1. Light availability was not the only limiting factor to seeding recruitment under R. maximum. Although, light availability ( total and sunfleck frequency) was an important associate with seedling inhibition.

2. Allelopathy is not likely the cause for inhibition of seed germination, seedling survival or seedling growth.

3. Some soil resources (water and nutrients) were reduced under a thicket of R. maximum compared to forest without a thicket of R. maximum.

4. Mycorrhizal diversity was similar in forest with or without a thicket of R. maximum based on sporocarp occurrence.

5. Mycorrhizal abundance was reduced on seedling or Hemlock and red Oak under a thicket of R. maximum compared with forest without a thicket of R. maximum.

Those previous studies were limited because the experiments were restricted to sites that had either high density of R. maximum or no R. maximum. In the current research program we are using a more experimental approach and we are including Kalmia latifolia thickets. The current study is based on four general activities:

1)      In three different forest locations we have randomly established 60 2X2m plots.  All resources (nutrient, water, light) are carefully quantified.  In addition, the shrub and tree vegetation in wide rings around each plot has been measured.  Each plot is split, and seedlings of two species were planted in each split.  In one split the seedling root systems were sterile, and in the other split the seedlings were inoculated with a generalist mycobiont (Scleroderma).  All seedlings are carefully monitored for health all year.  Twice during the first year we have randomly harvested one seedling of each species from each split for  careful growth, allocation, nutrition, and mycorrhizal analysis.

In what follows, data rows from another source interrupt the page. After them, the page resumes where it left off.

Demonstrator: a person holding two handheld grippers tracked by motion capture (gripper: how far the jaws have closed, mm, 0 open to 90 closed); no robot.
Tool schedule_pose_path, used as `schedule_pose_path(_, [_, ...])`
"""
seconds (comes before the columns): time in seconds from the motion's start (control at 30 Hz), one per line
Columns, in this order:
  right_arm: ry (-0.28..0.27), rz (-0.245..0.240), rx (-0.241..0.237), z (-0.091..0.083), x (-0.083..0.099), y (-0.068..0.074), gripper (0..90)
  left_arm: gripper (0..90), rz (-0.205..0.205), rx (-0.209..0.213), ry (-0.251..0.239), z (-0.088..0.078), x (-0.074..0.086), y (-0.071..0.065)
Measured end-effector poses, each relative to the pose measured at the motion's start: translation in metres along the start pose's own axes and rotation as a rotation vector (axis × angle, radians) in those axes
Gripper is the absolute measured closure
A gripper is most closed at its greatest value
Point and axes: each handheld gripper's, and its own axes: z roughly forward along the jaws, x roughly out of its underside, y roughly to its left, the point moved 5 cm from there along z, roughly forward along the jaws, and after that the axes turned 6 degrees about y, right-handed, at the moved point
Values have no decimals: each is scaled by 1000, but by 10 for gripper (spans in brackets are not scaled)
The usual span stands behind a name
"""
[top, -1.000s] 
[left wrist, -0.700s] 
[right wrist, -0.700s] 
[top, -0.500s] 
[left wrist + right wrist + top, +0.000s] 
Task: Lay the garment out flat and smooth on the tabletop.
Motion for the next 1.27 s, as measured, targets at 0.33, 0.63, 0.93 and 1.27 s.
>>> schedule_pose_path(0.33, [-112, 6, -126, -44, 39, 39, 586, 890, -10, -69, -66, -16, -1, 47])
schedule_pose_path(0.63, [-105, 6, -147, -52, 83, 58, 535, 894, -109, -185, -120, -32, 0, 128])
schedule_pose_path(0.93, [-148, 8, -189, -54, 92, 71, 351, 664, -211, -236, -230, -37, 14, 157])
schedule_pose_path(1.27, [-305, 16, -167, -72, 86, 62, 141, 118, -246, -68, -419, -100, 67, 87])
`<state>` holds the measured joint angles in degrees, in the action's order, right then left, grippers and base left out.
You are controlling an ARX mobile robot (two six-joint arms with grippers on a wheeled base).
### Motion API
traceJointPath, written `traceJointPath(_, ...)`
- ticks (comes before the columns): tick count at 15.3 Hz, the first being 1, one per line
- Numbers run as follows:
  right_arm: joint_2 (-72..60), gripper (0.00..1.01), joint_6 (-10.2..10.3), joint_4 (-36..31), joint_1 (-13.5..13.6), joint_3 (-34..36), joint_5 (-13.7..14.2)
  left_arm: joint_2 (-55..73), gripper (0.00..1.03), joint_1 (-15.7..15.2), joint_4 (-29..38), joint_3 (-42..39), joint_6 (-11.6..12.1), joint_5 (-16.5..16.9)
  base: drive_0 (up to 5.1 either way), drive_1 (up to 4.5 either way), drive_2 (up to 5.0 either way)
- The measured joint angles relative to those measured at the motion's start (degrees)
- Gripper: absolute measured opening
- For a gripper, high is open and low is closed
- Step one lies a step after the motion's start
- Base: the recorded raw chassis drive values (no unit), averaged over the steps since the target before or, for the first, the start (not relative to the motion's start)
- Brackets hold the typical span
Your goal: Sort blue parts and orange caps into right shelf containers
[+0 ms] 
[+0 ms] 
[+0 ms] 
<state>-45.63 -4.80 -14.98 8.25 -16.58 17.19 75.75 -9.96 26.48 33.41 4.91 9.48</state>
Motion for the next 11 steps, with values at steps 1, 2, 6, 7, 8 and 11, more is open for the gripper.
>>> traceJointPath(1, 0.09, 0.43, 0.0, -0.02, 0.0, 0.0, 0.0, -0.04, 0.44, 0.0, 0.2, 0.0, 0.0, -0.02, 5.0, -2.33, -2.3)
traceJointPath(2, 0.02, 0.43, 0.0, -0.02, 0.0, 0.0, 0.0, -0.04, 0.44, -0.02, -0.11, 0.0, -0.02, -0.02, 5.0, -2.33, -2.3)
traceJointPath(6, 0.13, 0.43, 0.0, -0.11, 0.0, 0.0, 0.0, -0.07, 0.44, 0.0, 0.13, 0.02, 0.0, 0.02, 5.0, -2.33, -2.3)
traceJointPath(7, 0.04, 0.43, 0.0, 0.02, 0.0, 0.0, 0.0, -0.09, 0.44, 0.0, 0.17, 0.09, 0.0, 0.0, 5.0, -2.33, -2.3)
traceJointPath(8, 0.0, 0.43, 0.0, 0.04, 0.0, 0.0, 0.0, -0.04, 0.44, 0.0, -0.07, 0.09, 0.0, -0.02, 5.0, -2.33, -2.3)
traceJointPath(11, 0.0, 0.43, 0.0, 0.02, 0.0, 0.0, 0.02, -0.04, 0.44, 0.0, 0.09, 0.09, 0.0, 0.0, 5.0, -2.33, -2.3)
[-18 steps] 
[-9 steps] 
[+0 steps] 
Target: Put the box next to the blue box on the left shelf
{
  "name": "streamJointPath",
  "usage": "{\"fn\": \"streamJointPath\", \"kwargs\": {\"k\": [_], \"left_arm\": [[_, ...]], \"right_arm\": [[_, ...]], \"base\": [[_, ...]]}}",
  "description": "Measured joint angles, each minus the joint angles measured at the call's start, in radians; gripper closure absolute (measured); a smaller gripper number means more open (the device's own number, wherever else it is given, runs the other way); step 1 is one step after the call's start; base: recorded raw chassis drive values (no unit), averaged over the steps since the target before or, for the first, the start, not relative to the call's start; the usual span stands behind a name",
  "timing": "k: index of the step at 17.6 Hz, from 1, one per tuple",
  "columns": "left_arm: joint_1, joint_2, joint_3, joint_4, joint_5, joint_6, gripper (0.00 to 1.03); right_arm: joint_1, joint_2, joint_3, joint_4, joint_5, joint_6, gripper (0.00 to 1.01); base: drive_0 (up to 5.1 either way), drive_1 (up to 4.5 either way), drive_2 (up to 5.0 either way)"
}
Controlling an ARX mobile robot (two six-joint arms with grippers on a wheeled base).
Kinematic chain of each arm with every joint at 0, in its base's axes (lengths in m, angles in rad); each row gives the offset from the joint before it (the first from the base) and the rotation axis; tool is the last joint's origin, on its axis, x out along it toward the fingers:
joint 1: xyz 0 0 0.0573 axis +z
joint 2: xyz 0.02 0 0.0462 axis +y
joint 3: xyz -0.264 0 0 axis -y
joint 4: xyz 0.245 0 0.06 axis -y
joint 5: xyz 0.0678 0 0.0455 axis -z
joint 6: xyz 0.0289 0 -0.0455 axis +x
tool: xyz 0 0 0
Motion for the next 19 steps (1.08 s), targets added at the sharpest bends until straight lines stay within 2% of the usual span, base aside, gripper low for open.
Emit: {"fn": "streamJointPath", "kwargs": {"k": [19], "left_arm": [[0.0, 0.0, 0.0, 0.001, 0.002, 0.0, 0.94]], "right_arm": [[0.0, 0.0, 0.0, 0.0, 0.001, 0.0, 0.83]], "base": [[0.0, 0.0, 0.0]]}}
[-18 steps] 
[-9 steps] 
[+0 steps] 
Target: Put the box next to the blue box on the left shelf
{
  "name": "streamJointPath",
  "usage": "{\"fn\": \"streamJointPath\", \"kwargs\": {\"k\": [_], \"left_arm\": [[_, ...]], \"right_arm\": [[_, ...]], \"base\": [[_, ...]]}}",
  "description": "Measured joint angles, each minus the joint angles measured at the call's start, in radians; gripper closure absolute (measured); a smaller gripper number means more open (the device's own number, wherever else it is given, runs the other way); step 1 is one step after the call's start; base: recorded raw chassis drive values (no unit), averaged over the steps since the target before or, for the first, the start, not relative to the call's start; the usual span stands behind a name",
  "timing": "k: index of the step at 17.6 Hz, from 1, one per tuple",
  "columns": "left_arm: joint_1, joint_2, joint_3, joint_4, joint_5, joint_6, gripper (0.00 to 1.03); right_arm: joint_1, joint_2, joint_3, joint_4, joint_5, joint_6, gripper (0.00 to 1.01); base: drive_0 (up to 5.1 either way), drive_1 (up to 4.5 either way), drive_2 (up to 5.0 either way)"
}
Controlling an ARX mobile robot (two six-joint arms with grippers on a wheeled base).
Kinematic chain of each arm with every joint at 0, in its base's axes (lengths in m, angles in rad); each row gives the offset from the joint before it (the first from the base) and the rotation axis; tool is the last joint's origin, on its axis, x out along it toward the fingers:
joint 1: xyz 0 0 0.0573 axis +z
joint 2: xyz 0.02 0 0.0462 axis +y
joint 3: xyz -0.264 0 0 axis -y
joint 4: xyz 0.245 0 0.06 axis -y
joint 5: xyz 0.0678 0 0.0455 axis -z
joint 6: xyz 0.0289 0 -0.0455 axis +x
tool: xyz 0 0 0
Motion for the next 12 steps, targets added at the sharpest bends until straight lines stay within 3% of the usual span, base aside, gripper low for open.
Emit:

2)     In the second experiment we established 10 sets of four 2X2m plots. Two of each set are in a thicket of R maximum and two are in neighboring forest without R. maximum.  In one plot (in R. maximum thicket) the shrubs have been tied out of the way to increase light availability without disturbing below-ground processes.  A frame of neutral density shade has been added above one of the plots in forest without R. maximum. Each plot was split and planted with seedlings as done for experiment one.  By comparing seedling responses in this blocked design with ANOVA we will be able to determine the relative significance of light intensity and mycorrhizal colonization rate to the inhibition of canopy tree seedlings.

3)      Associated with this study is a careful examination of the pre-germination filters to seedling occurrence.  We have established 10 pairs of seed traps in two different forest locations.  Each pair of traps has one under a shrub thicket and the other in nearby forest without the thicket.  We have detailed the tree and shrub vegetation around each trap, and we are collecting seed rain from all traps for three years.  We have also evaluated the seed bank around each trap on three separate occasions.  Finally we survey the extant seedlings around each trap.  In this way we will evaluate the seed rain, seed survival in the soil, and seedling establishment success in forest with and without the shrub species.  We will also test the toxicity of leaf litter, humus, and organic matter around each trap with test species and native species.

4)      We are examining the carbon gain potential of  a stratified random selection of seedlings in experiment one and two.  Light response curves, A/Ci curves, and sunfleck responses are being collected.  These data, along with geometric data will be used with a modified Y-PLANT model to analyze carbon gain properties of seedlings in the presence of varying density of shrub cover.

SUMMARY

The culmination of all these studies will be a descriptive model of the influences of shrub density on seedling performance and the mechanisms causing that influence. The experiment is scheduled to be concluded in September of 2004.